Artistic Inspiration

The Art of Scent, the first museum exhibition dedicated to exploring the design of perfume, is on display at New York's Museum of Art and Design (MAD).

The exhibition showcases twelve perfumes that profoundly impacted the design and aesthetics of olfactory art. These twelve perfumes date from 1889 to the present and were chosen for their impact on the art of scent. With emphasis on the perfume craft and the creators of the perfume, this exhibit analyzes the processes of the creators and provides insight into the major stylistic and cultural developments in scent design. In a specially designed installation by Diller Scofidio+Renfro, each scent is experienced individually in order to emphasize the distinct artistry and raw materials used in these creations.
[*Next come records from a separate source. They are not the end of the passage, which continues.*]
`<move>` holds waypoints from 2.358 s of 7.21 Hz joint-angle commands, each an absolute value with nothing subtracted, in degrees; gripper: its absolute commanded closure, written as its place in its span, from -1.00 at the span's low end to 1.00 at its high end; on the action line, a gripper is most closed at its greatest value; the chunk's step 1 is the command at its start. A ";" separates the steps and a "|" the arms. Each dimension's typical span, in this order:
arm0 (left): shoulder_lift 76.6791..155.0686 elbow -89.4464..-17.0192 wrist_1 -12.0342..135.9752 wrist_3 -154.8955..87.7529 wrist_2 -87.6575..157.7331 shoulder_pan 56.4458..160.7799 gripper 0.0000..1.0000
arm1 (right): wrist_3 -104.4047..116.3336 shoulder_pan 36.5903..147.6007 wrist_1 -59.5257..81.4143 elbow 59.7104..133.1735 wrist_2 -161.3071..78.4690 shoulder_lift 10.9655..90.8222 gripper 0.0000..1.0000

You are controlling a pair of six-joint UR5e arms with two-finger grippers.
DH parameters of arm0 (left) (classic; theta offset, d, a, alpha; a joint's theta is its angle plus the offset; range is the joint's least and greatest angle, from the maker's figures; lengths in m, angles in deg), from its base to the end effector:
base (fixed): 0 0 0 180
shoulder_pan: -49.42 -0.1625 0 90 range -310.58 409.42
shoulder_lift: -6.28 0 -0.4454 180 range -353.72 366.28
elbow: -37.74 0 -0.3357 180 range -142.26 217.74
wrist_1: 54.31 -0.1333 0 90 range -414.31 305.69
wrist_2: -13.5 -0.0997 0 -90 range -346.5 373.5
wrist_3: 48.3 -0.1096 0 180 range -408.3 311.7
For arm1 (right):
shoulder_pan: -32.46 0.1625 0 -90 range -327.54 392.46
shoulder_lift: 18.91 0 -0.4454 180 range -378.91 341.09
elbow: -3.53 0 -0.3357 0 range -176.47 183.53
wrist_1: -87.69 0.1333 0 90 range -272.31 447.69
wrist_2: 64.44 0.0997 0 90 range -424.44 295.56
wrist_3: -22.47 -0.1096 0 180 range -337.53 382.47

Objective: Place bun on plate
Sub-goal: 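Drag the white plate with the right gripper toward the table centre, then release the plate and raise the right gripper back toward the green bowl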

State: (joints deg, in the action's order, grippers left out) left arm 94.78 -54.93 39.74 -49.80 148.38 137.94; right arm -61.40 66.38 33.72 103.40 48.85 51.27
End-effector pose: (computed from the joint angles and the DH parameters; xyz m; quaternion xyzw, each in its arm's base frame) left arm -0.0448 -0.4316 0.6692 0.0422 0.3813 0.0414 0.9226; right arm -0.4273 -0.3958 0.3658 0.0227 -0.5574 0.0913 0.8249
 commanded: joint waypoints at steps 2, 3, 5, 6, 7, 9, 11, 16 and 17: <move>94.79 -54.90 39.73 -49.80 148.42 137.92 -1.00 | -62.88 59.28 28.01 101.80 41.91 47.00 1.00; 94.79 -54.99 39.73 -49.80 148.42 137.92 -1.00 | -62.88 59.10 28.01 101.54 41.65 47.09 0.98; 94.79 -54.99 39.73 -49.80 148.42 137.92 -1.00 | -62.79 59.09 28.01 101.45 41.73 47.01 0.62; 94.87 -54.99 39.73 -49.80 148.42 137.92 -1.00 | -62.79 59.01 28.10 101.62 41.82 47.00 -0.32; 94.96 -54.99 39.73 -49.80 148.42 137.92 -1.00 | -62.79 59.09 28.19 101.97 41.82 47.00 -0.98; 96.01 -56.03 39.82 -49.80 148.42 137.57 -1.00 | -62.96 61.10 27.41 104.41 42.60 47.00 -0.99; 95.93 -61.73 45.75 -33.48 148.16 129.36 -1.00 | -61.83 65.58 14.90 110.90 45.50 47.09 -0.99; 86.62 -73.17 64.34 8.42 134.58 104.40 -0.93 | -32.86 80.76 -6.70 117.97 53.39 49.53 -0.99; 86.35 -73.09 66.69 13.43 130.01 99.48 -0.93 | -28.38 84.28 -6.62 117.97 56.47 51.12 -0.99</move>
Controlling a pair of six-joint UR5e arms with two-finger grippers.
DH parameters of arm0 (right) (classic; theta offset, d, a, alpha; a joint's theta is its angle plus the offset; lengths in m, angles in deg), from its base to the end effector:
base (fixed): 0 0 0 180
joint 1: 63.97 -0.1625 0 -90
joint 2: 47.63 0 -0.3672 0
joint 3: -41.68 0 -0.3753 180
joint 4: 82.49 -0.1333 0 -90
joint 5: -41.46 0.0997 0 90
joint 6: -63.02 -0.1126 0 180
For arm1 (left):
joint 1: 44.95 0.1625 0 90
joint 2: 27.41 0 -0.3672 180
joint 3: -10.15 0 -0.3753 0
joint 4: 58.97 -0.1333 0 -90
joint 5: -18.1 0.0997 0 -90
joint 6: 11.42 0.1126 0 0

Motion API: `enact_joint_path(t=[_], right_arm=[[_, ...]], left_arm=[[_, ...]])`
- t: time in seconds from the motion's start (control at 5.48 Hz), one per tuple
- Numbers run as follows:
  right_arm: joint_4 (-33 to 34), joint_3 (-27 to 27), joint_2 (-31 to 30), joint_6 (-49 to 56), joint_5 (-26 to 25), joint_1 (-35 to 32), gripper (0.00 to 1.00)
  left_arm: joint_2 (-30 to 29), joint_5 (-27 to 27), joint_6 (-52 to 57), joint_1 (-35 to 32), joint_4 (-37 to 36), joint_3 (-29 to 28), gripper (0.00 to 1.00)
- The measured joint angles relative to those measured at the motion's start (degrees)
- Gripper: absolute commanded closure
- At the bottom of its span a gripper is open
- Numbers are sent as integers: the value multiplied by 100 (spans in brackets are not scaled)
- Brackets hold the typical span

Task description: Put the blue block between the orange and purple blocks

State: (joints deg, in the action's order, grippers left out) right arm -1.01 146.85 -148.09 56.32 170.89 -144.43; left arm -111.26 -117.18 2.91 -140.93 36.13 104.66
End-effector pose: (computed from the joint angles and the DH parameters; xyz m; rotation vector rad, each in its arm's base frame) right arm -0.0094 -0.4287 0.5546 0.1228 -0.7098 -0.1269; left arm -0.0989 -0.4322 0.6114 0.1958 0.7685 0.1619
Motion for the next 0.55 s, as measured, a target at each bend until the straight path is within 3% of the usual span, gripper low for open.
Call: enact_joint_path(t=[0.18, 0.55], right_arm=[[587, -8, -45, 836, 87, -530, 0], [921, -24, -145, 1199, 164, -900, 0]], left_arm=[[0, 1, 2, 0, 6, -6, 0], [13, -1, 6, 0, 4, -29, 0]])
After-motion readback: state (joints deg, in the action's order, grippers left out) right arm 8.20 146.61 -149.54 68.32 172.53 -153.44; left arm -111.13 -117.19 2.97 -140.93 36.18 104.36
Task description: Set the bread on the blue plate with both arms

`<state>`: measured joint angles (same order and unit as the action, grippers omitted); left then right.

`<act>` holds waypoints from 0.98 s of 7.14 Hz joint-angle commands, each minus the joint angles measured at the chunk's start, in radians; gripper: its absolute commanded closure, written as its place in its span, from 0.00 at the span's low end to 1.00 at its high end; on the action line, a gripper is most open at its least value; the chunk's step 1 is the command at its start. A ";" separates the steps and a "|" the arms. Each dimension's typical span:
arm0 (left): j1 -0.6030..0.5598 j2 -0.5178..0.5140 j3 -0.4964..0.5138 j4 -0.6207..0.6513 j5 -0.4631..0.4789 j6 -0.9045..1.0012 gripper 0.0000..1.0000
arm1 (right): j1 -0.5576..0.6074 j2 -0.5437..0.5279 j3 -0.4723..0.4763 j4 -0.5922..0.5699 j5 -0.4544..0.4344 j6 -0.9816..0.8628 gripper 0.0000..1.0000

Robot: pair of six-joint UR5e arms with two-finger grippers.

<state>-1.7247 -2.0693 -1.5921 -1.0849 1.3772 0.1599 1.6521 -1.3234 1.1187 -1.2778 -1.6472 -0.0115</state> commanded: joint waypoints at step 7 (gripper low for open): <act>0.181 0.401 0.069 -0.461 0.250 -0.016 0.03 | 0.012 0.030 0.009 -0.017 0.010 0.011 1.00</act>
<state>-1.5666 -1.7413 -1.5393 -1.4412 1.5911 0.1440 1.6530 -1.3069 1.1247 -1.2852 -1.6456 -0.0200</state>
The Art of Scent - A Hint of the Scents Through History
Showcasing the initial three of twelve historical scent points

Scent 1: Jicky, 1889, by Aime' Guerlain
(1834-1910), France

Born into a family of well-known scent creators in 19th-century Paris, Guerlain developed Jicky using 3 newly available synthetic raw materials, the same year as the Eiffel Tower was completed. Jicky allowed olfactory artists to free themselves from an exclusively natural scent palette for the first time in history.

photo credit: Guerlain

Scent 2
: Chanel No. 5, 1921, by Ernest Beaux
(1881-1961), France

Chanel No.5, noted as the first modern scent, was a revolution. Beaux built a traditional French floral scent, then wrapped it in new synthetics, creating the greatest impace on olfactory arts in the past century.

photo credit: Chanel

Scent 3: L'Interdit, 1957, by Francis Fabron
(1913-2005), France

As abstract art was becoming popular, offering newer artistic
offerings, Fabron developed L'Interdit using scents of flowers and
woods along with synthetics to evoke, not imitate art. As
counterpoint to Guerlain, who enhanced the natural world, and
Beaux, who reframed the natural world, Fabron sought to transform
nature into an olfactory abstract art form.

photo credit: Givaudan

Holly Hotchner, the museum's Nanette L. Laitman Director, describes the exhibition as a “game changer" for scent as an artistic medium. “At MAD, we are always looking to push the boundaries and question the hierarchies in art by exploring the materials and processes behind groundbreaking work. There has not been the exploration or recognition of olfactory art as there has been of art that stimulates the other four senses." Chandler Burr, MAD's Curator of Olfactory Art, reinforces this insight by divulging, “My goal for this exhibition is to transform the ways in which people respond to scent artists and their art."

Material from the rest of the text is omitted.